> The problem
Set down all of the data exactly. Pictures stay out of the copy.

> Dataset section

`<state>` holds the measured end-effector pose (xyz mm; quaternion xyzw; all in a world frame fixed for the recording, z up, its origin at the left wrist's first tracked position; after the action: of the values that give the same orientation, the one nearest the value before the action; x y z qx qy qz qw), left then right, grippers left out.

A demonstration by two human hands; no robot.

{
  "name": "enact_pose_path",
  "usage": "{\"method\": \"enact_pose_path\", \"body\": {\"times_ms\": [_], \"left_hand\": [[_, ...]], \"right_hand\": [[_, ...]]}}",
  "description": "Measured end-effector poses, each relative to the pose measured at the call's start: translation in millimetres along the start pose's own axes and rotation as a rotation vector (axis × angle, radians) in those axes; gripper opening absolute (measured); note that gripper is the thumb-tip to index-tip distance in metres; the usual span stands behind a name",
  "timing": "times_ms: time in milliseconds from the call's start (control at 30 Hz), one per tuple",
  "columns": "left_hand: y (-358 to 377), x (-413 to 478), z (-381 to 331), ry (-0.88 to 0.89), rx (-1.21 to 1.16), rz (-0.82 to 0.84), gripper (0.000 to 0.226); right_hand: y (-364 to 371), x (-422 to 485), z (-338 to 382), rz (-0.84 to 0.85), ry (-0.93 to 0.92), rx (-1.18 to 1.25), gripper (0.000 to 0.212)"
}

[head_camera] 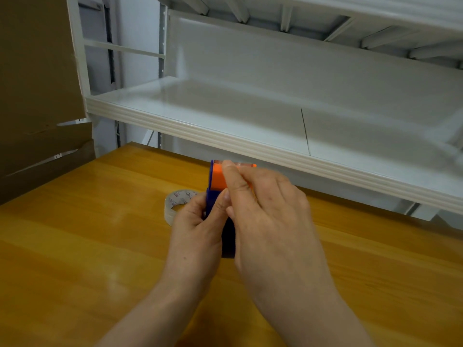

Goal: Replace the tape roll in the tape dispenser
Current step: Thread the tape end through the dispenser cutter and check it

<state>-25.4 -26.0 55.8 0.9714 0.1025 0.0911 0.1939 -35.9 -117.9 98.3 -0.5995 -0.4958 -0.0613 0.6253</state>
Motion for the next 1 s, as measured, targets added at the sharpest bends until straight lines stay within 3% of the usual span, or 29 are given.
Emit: {"method": "enact_pose_path", "body": {"times_ms": [267,467,700,900,1000], "left_hand": [[-2,1,4,-0.021,0.024,0.037,0.027],[3,-3,5,-0.014,0.016,0.116,0.036],[8,-9,8,-0.007,0.002,0.187,0.034],[7,-11,6,0.023,-0.025,0.173,0.056],[6,-11,3,0.034,-0.071,0.165,0.043]], "right_hand": [[4,-16,0,-0.055,-0.047,-0.067,0.057],[4,-28,-7,-0.121,0.01,0.023,0.05],[6,-47,-20,-0.198,0.035,0.076,0.056],[16,-59,-16,-0.276,-0.045,-0.023,0.045],[16,-62,-9,-0.318,-0.067,-0.067,0.04]]}}
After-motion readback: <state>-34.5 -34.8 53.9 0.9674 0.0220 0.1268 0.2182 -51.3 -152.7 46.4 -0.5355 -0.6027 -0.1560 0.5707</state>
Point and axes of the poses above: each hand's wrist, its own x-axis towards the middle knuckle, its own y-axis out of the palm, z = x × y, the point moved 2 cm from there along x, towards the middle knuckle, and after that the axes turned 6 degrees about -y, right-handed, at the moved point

> Result of this exercise
`<state>` holds the measured end-effector pose (xyz mm; quaternion xyzw; all in a world frame fixed for the recording, z up, its origin at the left wrist's first tracked position; after the action: of the values that give the same orientation, the one nearest the value before the action; x y z qx qy qz qw), left then right, grippers left out.

A demonstration by two human hands; no robot.

{
  "name": "enact_pose_path",
  "usage": "{\"method\": \"enact_pose_path\", \"body\": {\"times_ms\": [_], \"left_hand\": [[_, ...]], \"right_hand\": [[_, ...]]}}",
  "description": "Measured end-effector poses, each relative to the pose measured at the call's start: translation in millimetres along the start pose's own axes and rotation as a rotation vector (axis × angle, radians) in those axes; gripper opening absolute (measured); note that gripper is the thumb-tip to index-tip distance in metres; the usual span stands behind a name",
  "timing": "times_ms: time in milliseconds from the call's start (control at 30 Hz), one per tuple",
  "columns": "left_hand: y (-358 to 377), x (-413 to 478), z (-381 to 331), ry (-0.88 to 0.89), rx (-1.21 to 1.16), rz (-0.82 to 0.84), gripper (0.000 to 0.226); right_hand: y (-364 to 371), x (-422 to 485), z (-338 to 382), rz (-0.84 to 0.85), ry (-0.93 to 0.92), rx (-1.18 to 1.25), gripper (0.000 to 0.212)"
}

[head_camera] 

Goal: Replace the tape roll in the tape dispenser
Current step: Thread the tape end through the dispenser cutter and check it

<state>-25.4 -26.0 55.8 0.9714 0.1025 0.0911 0.1939 -35.9 -117.9 98.3 -0.5995 -0.4958 -0.0613 0.6253</state>
Motion for the next 1 s, as measured, targets added at the sharpest bends until straight lines stay within 3% of the usual span, or 29 are given.
Emit: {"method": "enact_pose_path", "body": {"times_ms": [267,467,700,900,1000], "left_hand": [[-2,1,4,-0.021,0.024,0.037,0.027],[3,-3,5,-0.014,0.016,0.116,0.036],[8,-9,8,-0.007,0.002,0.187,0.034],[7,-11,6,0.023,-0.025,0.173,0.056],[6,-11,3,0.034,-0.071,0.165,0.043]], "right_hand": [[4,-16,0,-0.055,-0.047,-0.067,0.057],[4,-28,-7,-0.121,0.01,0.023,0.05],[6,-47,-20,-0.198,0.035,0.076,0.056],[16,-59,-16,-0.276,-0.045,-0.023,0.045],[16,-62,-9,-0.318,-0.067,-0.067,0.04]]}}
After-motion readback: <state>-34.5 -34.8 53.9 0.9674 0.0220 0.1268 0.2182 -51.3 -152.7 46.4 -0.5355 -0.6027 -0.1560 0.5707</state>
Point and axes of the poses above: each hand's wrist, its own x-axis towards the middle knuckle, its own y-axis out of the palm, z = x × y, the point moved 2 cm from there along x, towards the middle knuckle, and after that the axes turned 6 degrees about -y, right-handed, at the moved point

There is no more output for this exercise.